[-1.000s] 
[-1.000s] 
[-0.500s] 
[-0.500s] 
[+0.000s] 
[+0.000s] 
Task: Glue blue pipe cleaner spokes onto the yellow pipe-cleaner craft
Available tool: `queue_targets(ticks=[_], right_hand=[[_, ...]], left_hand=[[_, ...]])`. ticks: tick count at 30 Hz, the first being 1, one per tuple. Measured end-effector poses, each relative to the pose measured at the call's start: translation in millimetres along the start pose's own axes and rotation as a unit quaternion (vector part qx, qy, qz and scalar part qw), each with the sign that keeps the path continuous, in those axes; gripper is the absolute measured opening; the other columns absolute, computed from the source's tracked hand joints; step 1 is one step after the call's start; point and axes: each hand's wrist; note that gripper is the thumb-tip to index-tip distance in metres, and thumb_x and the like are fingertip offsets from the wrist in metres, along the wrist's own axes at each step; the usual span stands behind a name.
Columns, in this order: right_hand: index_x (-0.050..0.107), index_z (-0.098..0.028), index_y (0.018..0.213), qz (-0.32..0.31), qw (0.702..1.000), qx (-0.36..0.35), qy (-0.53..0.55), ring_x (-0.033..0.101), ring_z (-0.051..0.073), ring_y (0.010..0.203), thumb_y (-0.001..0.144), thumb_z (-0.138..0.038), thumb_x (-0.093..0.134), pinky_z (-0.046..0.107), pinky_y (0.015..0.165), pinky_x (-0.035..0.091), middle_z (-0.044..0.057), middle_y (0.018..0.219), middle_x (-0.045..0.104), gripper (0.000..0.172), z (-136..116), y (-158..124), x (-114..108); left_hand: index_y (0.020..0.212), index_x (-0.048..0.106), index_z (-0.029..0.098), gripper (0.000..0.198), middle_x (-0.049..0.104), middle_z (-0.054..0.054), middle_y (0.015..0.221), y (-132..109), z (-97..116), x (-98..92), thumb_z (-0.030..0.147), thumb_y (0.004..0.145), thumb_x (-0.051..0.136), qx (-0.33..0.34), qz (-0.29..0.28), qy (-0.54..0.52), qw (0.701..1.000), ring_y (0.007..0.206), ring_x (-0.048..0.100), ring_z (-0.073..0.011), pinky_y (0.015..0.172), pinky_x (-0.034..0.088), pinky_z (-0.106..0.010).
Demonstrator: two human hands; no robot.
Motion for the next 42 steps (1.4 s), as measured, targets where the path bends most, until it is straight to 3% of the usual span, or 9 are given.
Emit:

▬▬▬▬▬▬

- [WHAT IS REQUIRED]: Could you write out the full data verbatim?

- [ANSWER BOX]:
[-1.000s] 
[-1.000s] 
[-0.500s] 
[-0.500s] 
[+0.000s] 
[+0.000s] 
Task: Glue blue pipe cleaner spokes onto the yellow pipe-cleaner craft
Available tool: `queue_targets(ticks=[_], right_hand=[[_, ...]], left_hand=[[_, ...]])`. ticks: tick count at 30 Hz, the first being 1, one per tuple. Measured end-effector poses, each relative to the pose measured at the call's start: translation in millimetres along the start pose's own axes and rotation as a unit quaternion (vector part qx, qy, qz and scalar part qw), each with the sign that keeps the path continuous, in those axes; gripper is the absolute measured opening; the other columns absolute, computed from the source's tracked hand joints; step 1 is one step after the call's start; point and axes: each hand's wrist; note that gripper is the thumb-tip to index-tip distance in metres, and thumb_x and the like are fingertip offsets from the wrist in metres, along the wrist's own axes at each step; the usual span stands behind a name.
Columns, in this order: right_hand: index_x (-0.050..0.107), index_z (-0.098..0.028), index_y (0.018..0.213), qz (-0.32..0.31), qw (0.702..1.000), qx (-0.36..0.35), qy (-0.53..0.55), ring_x (-0.033..0.101), ring_z (-0.051..0.073), ring_y (0.010..0.203), thumb_y (-0.001..0.144), thumb_z (-0.138..0.038), thumb_x (-0.093..0.134), pinky_z (-0.046..0.107), pinky_y (0.015..0.165), pinky_x (-0.035..0.091), middle_z (-0.044..0.057), middle_y (0.018..0.219), middle_x (-0.045..0.104), gripper (0.000..0.172), z (-136..116), y (-158..124), x (-114..108); left_hand: index_y (0.020..0.212), index_x (-0.048..0.106), index_z (-0.029..0.098), gripper (0.000..0.198), middle_x (-0.049..0.104), middle_z (-0.054..0.054), middle_y (0.015..0.221), y (-132..109), z (-97..116), x (-98..92), thumb_z (-0.030..0.147), thumb_y (0.004..0.145), thumb_x (-0.051..0.136), qx (-0.33..0.34), qz (-0.29..0.28), qy (-0.54..0.52), qw (0.701..1.000), ring_y (0.007..0.206), ring_x (-0.048..0.100), ring_z (-0.073..0.011), pinky_y (0.015..0.172), pinky_x (-0.034..0.088), pinky_z (-0.106..0.010).
Demonstrator: two human hands; no robot.
Motion for the next 42 steps (1.4 s), as measured, targets where the path bends most, until it is straight to 3% of the usual span, or 9 are given.
Emit:

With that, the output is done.